Try it: Please copy, with no word changed, only the run of lines that opens with the line containing "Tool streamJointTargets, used" and closes with the last line below.
────────────────
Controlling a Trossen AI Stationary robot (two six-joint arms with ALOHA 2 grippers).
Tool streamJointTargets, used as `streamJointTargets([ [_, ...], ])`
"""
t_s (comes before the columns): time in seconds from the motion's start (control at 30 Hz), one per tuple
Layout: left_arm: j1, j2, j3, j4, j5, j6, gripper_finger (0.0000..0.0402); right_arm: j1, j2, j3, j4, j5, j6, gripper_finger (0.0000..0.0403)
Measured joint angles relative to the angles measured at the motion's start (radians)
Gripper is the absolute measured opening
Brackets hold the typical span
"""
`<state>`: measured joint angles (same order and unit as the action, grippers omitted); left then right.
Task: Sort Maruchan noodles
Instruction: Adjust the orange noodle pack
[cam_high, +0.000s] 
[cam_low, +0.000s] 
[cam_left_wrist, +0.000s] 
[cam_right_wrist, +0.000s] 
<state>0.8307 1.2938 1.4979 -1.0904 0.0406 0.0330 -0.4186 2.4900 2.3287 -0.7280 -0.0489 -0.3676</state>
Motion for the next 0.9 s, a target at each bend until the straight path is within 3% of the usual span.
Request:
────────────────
Exercise response:
Tool streamJointTargets, used as `streamJointTargets([ [_, ...], ])`
"""
t_s (comes before the columns): time in seconds from the motion's start (control at 30 Hz), one per tuple
Layout: left_arm: j1, j2, j3, j4, j5, j6, gripper_finger (0.0000..0.0402); right_arm: j1, j2, j3, j4, j5, j6, gripper_finger (0.0000..0.0403)
Measured joint angles relative to the angles measured at the motion's start (radians)
Gripper is the absolute measured opening
Brackets hold the typical span
"""
`<state>`: measured joint angles (same order and unit as the action, grippers omitted); left then right.
Task: Sort Maruchan noodles
Instruction: Adjust the orange noodle pack
[cam_high, +0.000s] 
[cam_low, +0.000s] 
[cam_left_wrist, +0.000s] 
[cam_right_wrist, +0.000s] 
<state>0.8307 1.2938 1.4979 -1.0904 0.0406 0.0330 -0.4186 2.4900 2.3287 -0.7280 -0.0489 -0.3676</state>
Motion for the next 0.9 s, a target at each bend until the straight path is within 3% of the usual span.
Request:

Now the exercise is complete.